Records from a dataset
+++
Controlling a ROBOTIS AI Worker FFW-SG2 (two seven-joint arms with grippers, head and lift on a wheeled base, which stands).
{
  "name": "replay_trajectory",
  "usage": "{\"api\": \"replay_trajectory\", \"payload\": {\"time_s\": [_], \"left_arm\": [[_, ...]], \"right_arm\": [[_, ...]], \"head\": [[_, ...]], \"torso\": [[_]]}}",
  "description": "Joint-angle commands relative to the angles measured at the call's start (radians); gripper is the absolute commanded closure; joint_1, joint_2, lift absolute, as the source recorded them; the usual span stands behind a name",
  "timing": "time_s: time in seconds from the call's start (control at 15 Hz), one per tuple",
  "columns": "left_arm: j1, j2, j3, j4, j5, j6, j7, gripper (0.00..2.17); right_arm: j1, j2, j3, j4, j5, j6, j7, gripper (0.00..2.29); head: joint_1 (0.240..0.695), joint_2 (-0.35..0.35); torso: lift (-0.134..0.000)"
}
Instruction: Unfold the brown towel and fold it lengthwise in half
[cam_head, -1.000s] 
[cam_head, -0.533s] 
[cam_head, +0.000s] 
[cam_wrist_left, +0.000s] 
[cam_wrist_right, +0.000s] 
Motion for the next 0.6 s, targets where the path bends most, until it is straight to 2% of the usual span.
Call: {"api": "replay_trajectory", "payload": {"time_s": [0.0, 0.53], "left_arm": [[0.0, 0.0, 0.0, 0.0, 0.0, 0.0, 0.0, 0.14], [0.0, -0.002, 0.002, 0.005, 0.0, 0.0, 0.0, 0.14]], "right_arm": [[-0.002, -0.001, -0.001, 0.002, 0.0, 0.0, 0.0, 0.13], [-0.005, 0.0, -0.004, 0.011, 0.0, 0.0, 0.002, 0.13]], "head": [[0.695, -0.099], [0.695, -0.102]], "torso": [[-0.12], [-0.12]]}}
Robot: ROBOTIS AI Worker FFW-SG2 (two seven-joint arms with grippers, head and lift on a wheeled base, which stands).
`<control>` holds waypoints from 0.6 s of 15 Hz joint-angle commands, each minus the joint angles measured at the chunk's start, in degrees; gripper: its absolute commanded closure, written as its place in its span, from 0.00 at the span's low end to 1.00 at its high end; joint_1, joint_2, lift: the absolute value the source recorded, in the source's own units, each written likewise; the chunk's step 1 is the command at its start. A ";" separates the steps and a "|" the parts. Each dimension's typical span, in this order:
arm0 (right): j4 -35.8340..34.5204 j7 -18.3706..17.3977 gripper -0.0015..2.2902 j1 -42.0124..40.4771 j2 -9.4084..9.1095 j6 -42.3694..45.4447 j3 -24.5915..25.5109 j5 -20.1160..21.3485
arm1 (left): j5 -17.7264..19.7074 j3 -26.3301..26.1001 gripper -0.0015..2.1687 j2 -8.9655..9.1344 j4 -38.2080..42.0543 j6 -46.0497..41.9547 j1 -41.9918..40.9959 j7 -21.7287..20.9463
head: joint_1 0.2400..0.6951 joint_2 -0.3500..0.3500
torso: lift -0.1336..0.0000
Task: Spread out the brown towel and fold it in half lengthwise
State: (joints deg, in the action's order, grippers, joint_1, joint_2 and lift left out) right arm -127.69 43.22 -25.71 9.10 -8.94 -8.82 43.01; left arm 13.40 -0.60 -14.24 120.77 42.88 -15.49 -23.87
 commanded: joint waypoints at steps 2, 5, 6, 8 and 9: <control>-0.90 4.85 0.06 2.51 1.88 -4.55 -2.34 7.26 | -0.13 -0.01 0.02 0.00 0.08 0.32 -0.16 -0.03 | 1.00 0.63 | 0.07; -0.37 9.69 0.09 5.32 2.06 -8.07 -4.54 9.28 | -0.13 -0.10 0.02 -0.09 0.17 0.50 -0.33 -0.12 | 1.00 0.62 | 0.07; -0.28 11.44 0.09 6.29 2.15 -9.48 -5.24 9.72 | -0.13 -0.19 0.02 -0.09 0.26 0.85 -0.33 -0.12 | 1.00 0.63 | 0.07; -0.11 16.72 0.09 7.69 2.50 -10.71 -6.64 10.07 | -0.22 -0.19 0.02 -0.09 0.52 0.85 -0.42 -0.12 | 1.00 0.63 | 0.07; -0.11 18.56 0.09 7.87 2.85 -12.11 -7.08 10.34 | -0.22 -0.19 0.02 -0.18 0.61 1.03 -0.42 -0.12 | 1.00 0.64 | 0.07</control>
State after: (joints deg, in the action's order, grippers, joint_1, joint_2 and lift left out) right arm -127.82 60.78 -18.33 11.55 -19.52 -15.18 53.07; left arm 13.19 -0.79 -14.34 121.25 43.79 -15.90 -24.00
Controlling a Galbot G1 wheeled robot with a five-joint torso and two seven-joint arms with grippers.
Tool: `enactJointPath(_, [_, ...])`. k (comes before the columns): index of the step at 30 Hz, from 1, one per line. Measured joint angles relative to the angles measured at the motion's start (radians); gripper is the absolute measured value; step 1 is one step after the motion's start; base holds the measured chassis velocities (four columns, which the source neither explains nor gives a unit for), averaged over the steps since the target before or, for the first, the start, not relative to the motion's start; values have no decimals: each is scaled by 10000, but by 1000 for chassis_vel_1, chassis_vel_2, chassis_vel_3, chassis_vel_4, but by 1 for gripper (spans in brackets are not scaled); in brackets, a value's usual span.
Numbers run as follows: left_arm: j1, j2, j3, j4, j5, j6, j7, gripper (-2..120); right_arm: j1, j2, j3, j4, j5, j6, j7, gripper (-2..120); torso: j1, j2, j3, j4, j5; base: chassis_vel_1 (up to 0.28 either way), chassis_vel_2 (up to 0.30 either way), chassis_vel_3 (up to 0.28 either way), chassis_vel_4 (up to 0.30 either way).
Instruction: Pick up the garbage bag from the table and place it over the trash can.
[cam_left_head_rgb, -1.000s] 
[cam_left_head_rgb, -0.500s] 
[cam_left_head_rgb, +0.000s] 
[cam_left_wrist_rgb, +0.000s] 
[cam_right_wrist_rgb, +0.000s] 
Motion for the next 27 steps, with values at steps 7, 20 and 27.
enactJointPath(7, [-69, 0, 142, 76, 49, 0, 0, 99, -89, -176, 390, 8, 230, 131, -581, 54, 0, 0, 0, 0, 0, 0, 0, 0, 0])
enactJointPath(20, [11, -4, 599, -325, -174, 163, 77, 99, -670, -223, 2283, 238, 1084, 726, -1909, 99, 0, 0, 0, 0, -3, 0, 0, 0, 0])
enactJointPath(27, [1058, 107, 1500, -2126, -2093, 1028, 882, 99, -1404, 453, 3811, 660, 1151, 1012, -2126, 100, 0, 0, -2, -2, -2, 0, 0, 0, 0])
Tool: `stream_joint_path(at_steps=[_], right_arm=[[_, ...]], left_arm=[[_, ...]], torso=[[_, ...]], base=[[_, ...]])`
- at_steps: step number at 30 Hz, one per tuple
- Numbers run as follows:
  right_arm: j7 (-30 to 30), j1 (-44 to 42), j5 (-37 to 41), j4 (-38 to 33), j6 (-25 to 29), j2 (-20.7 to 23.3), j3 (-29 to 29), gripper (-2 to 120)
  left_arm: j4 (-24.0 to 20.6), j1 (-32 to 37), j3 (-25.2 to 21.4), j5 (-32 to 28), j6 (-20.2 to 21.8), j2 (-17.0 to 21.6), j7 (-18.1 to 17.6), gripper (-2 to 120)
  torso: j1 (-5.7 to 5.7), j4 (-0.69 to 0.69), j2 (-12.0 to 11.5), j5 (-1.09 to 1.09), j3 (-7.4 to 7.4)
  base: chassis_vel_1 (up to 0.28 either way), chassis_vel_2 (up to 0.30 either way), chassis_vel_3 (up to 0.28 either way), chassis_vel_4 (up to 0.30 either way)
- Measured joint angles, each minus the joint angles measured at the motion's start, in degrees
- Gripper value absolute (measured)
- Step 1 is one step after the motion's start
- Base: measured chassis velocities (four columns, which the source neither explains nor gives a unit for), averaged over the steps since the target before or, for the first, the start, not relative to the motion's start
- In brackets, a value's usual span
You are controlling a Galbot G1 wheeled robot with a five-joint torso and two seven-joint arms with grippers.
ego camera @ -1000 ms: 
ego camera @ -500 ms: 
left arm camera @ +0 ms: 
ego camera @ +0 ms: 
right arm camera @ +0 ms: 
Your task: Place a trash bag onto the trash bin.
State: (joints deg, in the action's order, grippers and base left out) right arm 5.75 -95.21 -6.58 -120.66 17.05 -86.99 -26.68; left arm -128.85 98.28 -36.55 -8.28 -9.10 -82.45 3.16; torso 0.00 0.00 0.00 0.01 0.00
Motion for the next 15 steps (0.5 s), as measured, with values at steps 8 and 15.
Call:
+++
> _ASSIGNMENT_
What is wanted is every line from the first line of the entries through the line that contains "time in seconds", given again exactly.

> _TASK RESULT_
Controlling a ROBOTIS AI Worker FFW-SG2 (two seven-joint arms with grippers, head and lift on a wheeled base, which stands).
{
  "name": "replay_trajectory",
  "usage": "{\"api\": \"replay_trajectory\", \"payload\": {\"time_s\": [_], \"left_arm\": [[_, ...]], \"right_arm\": [[_, ...]], \"head\": [[_, ...]], \"torso\": [[_]]}}",
  "description": "Joint-angle commands relative to the angles measured at the call's start (radians); gripper is the absolute commanded closure; joint_1, joint_2, lift absolute, as the source recorded them; the usual span stands behind a name",
  "timing": "time_s: time in seconds from the call's start (control at 15 Hz), one per tuple",

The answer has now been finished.